→ **THE INPUT**
◆ ◆ ◆ ◆ ◆
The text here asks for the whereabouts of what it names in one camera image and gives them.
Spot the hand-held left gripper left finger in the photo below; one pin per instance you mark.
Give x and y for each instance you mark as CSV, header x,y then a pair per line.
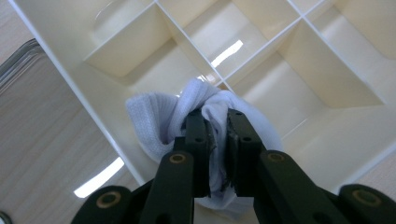
x,y
200,146

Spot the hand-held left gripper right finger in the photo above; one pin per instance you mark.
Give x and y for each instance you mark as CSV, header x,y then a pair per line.
x,y
244,149

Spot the white sock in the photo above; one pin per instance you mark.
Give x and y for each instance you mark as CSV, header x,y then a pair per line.
x,y
155,121

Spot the cream divided storage box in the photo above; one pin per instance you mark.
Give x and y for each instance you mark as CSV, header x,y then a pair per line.
x,y
311,140

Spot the grey rectangular tray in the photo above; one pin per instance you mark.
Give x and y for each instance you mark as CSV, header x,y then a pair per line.
x,y
18,62

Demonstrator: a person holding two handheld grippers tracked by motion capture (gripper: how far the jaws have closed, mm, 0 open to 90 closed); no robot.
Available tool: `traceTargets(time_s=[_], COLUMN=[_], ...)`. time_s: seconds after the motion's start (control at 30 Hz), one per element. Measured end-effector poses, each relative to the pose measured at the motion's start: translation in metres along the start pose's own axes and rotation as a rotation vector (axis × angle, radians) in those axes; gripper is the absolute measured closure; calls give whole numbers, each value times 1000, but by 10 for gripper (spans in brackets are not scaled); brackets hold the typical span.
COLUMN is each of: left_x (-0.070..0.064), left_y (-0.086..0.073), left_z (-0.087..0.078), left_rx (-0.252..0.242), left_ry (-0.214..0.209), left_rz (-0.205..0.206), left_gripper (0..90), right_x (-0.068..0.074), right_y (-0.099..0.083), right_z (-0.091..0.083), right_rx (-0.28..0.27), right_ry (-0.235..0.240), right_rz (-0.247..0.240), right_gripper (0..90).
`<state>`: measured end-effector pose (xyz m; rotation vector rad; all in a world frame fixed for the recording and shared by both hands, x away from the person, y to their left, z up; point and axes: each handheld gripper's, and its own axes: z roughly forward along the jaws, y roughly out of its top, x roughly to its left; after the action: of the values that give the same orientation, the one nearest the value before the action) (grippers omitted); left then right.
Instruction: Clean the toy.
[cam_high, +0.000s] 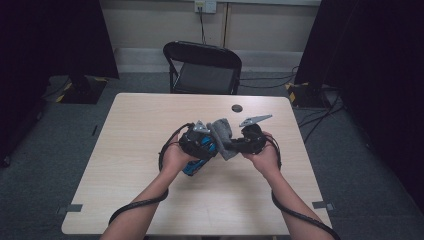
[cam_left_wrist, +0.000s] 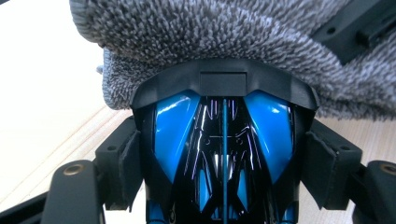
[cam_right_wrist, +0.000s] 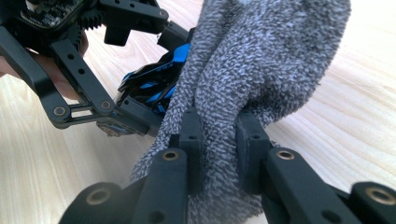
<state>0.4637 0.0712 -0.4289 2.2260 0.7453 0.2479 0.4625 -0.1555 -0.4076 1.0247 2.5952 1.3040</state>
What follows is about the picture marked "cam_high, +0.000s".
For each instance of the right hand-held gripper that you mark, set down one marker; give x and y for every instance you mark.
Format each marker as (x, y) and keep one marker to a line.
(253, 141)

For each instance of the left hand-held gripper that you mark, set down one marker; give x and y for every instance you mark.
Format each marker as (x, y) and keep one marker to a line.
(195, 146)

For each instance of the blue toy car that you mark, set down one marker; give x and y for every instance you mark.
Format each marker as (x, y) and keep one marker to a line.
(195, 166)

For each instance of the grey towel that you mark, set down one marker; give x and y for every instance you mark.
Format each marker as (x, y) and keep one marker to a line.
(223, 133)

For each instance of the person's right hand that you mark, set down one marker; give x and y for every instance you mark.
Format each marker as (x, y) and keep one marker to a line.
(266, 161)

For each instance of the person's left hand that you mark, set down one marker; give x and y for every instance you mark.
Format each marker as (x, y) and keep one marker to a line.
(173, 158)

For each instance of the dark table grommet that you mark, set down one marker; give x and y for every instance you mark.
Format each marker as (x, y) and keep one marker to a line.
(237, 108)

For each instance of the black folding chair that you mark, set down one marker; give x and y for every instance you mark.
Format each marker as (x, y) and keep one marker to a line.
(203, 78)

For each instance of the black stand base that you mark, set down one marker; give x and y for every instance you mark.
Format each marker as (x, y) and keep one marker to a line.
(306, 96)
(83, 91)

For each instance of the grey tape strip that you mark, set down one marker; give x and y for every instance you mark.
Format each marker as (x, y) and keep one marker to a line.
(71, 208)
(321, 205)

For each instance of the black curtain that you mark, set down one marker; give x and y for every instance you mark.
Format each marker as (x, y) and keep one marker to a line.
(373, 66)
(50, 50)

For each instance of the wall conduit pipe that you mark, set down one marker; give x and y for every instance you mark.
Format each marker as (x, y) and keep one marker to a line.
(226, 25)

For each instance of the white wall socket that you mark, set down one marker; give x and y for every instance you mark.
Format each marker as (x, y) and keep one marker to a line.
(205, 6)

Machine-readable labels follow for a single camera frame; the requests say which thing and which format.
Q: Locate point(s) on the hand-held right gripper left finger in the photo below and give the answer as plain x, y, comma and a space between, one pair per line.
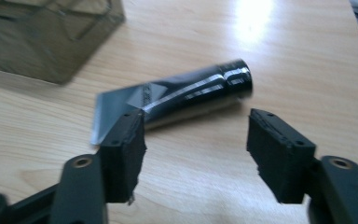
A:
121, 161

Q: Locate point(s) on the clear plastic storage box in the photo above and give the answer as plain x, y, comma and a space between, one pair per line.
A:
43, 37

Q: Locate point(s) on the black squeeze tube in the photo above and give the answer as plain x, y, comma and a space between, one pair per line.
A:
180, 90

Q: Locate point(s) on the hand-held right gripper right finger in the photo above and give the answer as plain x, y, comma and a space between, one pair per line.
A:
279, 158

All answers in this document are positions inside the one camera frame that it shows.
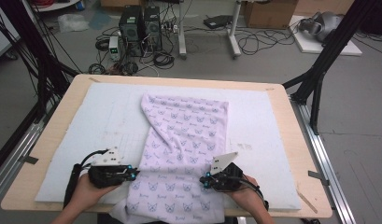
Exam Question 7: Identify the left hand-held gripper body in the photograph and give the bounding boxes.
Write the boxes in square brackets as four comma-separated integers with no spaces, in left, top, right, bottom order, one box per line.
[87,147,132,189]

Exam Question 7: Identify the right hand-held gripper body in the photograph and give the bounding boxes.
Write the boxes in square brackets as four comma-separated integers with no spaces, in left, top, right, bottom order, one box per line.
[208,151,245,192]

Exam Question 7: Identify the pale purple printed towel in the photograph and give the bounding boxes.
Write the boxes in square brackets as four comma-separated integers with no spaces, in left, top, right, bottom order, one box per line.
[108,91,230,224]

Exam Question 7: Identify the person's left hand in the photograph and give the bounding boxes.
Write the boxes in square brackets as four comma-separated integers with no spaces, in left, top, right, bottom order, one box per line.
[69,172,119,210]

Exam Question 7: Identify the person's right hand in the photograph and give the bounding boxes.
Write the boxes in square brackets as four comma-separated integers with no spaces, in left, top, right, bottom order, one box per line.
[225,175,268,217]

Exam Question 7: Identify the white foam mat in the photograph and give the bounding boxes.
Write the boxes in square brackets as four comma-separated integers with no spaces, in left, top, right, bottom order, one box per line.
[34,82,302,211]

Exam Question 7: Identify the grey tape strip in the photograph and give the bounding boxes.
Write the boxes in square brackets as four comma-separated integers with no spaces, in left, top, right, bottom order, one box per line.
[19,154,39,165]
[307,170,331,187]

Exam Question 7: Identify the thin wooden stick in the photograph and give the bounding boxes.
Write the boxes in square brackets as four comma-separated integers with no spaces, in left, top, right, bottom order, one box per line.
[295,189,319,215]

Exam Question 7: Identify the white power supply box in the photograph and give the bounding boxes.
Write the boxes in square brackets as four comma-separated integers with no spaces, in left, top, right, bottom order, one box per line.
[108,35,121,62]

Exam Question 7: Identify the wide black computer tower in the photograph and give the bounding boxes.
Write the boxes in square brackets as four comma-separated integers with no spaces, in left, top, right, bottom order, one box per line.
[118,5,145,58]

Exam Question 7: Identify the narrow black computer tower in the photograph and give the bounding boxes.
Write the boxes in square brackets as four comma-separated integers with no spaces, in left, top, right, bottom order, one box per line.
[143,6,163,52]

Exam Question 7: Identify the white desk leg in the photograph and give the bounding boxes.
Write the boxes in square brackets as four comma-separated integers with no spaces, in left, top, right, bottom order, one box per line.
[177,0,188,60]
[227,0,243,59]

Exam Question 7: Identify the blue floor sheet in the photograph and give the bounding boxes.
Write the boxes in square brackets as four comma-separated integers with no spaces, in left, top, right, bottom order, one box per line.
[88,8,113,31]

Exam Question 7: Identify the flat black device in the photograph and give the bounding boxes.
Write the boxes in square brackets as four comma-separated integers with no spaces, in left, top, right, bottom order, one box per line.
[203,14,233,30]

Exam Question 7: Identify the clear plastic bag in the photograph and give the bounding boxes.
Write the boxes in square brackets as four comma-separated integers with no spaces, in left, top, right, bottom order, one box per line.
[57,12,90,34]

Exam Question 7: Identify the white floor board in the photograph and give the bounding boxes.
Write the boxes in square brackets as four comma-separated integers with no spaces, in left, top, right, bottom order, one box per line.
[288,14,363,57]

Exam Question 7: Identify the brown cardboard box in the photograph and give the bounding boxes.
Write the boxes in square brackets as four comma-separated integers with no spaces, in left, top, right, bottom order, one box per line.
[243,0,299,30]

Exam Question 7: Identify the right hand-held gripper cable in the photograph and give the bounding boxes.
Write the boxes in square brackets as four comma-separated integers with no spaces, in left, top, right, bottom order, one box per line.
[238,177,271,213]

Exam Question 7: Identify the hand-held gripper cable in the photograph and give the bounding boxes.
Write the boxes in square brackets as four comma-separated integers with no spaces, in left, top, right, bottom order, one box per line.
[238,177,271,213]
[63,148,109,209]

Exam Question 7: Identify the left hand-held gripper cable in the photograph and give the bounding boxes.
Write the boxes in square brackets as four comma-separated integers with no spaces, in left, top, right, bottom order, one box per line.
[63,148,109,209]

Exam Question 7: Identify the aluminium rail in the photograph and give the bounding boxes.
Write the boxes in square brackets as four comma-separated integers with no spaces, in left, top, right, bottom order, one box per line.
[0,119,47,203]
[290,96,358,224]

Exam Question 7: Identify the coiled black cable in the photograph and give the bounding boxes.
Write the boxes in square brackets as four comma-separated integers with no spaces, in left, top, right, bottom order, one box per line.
◆ ◆ ◆ ◆ ◆
→ **TASK TO COMPLETE**
The expected output is exactly the lines of the listing above between the line holding "For each instance of the person's right" and the line holding "For each instance of the dark", inclusive.

→ **RESPONSE**
For each instance of the person's right hand that you mark, set down one marker; give x and y for every instance you mark.
Format each marker as (x, y) and keep one marker to a line.
(266, 161)

For each instance of the person's left hand that you mark, set down one marker; give x and y for every instance you mark.
Format each marker as (x, y) and keep one marker to a line.
(173, 158)

For each instance of the dark table grommet that you mark, set down one marker; give x and y for every instance you mark.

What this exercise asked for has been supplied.